How these matters are resolved could rein in the power of a wartime president, reversing half a century of retreat on the part of Congress – or not.

Both cut across party lines and between House and Senate. But, for now, the most immediate battle is how open the resolution of these issues will be to the public.

More than seven months after the leak of a top-secret warrantless surveillance program, the House and Senate are both pressing to get the program right with the law.

A Senate plan – personally negotiated with Vice President Cheney and President Bush by Judiciary Committee chairman Arlen Specter (R) of Pennsylvania – would let a secret court rule on the program's constitutionality. Under the plan, the public would not learn more about the scope of the current surveillance or the court's reasons for supporting or revising it.

A House version – introduced last week by Rep. Heather Wilson (R) of New Mexico and supported by the chairman of the Judiciary and Intelligence committees – would rewrite the rules for domestic surveillance in public.

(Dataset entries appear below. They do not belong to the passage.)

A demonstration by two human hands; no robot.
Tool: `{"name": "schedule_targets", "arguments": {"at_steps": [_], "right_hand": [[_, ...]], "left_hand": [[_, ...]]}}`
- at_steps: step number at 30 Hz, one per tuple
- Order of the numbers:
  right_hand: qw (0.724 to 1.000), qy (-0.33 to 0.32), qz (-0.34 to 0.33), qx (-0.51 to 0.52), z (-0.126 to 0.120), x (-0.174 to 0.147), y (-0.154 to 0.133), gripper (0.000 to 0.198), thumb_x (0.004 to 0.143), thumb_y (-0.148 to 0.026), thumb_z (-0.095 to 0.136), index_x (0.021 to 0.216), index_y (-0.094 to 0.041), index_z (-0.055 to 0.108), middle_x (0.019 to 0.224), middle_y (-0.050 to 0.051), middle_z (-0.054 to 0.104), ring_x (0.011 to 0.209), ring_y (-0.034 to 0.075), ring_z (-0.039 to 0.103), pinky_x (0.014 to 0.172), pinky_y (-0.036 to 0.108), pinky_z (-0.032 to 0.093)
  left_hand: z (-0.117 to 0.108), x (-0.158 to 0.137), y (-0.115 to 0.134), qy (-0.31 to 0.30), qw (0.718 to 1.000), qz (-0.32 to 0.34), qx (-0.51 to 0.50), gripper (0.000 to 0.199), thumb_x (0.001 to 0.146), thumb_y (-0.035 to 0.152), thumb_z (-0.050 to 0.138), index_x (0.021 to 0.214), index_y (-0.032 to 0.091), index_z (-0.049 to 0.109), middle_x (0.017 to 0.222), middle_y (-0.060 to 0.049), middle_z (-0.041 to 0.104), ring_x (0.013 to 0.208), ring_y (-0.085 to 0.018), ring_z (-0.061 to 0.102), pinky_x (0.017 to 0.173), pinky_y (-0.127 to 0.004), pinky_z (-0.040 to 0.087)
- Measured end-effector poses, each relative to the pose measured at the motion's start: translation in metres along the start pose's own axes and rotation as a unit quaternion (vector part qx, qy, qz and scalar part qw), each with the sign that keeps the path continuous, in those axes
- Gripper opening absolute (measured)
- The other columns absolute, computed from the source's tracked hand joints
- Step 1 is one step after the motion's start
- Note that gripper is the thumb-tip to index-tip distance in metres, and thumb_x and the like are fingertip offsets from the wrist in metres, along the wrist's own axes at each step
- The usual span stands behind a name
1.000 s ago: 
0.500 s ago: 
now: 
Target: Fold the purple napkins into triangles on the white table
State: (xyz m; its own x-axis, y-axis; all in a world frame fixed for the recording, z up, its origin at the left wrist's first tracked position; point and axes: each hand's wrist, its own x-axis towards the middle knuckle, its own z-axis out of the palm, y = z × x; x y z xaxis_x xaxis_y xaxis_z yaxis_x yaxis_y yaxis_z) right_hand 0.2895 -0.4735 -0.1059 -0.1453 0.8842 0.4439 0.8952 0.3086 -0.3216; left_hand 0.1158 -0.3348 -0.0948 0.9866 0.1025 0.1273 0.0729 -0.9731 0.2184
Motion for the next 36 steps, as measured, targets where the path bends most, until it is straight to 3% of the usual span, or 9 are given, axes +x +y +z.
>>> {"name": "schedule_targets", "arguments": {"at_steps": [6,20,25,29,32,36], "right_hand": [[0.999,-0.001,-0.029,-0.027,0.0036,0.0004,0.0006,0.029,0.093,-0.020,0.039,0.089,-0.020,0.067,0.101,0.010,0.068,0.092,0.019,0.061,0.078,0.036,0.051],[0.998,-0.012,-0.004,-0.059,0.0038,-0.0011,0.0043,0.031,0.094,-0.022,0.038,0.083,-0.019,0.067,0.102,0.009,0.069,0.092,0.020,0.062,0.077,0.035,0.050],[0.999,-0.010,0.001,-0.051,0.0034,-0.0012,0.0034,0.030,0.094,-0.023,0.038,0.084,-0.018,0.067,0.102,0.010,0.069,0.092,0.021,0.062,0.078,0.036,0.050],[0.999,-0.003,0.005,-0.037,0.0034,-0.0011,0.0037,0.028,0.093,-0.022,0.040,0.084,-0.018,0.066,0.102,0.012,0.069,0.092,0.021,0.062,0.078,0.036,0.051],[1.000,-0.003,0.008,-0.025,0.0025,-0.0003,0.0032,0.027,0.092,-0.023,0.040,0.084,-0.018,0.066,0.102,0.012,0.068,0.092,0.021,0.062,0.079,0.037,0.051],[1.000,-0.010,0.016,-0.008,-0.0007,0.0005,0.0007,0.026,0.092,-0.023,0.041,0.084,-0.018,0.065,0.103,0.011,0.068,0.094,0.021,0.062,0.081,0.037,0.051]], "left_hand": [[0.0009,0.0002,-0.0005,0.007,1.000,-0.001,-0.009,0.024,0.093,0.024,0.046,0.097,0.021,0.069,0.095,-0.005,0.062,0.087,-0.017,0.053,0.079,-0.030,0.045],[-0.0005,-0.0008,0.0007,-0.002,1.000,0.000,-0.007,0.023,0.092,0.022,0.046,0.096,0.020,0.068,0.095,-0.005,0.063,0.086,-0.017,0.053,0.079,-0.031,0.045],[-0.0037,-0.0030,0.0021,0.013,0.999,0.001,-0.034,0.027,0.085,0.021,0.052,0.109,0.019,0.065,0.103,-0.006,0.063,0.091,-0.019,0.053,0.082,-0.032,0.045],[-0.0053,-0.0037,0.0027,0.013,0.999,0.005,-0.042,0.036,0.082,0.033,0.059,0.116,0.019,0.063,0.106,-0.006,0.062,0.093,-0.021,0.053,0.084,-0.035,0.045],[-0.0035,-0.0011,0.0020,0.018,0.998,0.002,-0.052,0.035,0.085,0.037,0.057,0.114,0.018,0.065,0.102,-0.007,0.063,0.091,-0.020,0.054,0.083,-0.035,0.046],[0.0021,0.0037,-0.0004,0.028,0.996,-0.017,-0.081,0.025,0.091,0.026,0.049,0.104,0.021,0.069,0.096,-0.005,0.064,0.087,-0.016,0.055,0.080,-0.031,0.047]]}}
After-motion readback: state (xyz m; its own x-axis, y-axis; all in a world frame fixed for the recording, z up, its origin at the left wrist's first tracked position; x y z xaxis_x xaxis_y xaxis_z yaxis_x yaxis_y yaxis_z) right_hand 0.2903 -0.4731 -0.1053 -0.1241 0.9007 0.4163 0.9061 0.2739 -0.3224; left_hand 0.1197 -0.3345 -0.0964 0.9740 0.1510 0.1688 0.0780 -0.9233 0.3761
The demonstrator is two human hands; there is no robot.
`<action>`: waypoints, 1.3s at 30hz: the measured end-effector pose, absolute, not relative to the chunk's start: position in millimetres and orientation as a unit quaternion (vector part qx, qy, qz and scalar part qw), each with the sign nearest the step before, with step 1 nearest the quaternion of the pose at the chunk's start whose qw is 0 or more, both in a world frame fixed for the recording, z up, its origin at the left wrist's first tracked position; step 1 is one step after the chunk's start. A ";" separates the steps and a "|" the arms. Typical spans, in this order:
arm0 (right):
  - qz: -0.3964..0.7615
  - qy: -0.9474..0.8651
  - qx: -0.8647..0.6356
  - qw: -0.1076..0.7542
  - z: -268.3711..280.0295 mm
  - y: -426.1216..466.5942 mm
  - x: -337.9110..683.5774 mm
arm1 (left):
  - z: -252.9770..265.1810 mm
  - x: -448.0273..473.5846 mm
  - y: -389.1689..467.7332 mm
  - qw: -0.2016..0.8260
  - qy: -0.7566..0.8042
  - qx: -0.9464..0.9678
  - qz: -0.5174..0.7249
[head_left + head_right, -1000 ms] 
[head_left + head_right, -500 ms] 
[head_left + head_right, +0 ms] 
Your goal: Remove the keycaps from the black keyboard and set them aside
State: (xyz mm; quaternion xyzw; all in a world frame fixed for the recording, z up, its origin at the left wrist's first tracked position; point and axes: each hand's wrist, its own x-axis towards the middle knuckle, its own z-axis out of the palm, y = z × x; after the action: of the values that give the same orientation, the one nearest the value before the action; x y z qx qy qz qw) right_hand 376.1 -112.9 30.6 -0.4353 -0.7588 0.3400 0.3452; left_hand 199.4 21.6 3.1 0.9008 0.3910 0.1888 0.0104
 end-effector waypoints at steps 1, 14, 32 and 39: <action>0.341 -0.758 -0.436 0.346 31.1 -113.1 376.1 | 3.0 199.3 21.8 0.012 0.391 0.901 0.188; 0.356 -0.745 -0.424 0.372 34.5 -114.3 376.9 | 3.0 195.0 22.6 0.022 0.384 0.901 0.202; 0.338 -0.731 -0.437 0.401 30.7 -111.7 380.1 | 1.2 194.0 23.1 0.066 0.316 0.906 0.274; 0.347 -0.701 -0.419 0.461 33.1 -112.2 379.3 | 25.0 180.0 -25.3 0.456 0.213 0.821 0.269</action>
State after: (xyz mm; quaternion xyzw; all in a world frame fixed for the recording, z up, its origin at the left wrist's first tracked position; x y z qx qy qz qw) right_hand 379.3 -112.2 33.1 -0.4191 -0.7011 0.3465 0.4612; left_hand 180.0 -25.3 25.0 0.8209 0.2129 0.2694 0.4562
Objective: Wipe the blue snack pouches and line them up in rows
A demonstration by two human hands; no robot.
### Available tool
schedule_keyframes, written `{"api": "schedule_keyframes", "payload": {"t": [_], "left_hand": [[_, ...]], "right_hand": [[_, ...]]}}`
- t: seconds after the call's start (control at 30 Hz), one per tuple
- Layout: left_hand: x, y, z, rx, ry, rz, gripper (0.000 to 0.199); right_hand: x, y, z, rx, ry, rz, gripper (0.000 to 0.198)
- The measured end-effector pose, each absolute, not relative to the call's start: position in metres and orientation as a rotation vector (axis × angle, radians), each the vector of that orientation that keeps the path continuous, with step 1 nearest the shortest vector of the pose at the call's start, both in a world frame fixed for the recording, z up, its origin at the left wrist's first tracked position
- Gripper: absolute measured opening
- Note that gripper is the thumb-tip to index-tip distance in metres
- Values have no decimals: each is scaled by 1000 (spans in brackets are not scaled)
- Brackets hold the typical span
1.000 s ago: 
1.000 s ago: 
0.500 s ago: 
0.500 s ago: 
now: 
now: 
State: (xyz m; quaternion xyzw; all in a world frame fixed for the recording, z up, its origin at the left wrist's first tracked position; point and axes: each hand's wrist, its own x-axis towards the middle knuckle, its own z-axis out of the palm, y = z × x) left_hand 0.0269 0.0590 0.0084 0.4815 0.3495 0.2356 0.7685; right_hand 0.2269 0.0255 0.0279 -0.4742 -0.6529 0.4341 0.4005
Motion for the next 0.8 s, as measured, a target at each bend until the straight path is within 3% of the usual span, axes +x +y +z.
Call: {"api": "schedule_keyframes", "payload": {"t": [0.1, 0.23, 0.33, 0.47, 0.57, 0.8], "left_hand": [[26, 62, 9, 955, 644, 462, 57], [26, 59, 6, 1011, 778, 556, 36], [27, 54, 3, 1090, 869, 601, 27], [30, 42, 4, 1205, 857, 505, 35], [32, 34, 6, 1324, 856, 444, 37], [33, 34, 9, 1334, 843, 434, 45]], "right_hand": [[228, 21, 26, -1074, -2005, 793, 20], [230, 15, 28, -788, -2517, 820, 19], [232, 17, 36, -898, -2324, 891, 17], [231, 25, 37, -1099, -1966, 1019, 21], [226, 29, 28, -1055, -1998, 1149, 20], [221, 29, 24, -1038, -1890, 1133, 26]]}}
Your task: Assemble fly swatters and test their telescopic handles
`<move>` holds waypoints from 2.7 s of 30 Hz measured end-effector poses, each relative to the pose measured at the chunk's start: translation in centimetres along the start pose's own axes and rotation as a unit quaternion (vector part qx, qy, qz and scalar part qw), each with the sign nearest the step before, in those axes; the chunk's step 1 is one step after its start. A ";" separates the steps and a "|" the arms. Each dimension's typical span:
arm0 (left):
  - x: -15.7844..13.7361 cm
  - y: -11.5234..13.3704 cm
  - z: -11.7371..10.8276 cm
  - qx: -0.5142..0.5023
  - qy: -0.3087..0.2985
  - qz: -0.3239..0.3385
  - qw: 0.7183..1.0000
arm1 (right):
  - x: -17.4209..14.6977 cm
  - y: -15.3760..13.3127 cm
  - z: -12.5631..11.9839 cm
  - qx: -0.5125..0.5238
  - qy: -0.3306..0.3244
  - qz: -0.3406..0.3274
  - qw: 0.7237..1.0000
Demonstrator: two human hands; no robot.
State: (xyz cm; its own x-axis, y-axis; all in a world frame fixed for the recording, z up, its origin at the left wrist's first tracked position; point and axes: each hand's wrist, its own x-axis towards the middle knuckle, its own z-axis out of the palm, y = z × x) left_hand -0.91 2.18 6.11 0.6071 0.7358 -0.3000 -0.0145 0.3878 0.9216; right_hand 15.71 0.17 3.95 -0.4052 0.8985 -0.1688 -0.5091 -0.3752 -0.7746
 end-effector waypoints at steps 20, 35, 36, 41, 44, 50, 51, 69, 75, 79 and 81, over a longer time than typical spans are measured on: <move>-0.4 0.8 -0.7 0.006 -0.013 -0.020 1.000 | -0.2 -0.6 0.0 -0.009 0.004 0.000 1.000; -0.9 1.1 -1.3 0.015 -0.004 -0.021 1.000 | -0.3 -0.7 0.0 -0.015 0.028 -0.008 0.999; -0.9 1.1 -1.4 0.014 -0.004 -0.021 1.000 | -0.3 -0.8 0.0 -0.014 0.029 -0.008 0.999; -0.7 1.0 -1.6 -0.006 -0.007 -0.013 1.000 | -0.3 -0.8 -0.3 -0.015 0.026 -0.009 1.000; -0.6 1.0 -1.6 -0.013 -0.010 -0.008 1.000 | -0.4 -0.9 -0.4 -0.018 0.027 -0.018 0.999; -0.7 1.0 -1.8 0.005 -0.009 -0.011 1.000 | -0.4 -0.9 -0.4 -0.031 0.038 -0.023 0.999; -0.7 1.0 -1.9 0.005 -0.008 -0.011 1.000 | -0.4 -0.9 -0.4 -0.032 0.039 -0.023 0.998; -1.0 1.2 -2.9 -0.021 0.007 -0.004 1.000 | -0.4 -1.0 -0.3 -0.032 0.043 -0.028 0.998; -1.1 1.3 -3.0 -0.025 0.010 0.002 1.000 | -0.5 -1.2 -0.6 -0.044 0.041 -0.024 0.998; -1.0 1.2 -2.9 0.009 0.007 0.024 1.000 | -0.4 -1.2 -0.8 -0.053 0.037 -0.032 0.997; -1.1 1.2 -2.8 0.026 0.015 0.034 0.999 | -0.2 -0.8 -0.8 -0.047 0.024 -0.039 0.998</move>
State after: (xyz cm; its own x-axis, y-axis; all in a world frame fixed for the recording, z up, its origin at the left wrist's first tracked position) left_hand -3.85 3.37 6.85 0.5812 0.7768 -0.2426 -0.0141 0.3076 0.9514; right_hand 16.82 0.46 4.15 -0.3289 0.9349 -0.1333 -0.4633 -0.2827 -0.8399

At issue is whether the president can disregard a law of Congress on the grounds that it conflicts with the president's "inherent powers" under Article II of the Constitution. When Congress passed the Foreign Intelligence Surveillance Act in 1978, it set up FISA court as the exclusive means to obtain a warrant for secret surveillance. After the 9/11 attacks, Mr. Bush authorized the National Security Agency to intercept domestic calls and e-mails without a warrant if they involved contacts with suspected terrorists abroad.

Senator Specter says his plan deliberately does not mandate the president to submit the program to court, "because the president did not want to institutionally bind presidents in the future." Nor, he says, is there any requirement that the secret FISA court release its opinion to the public.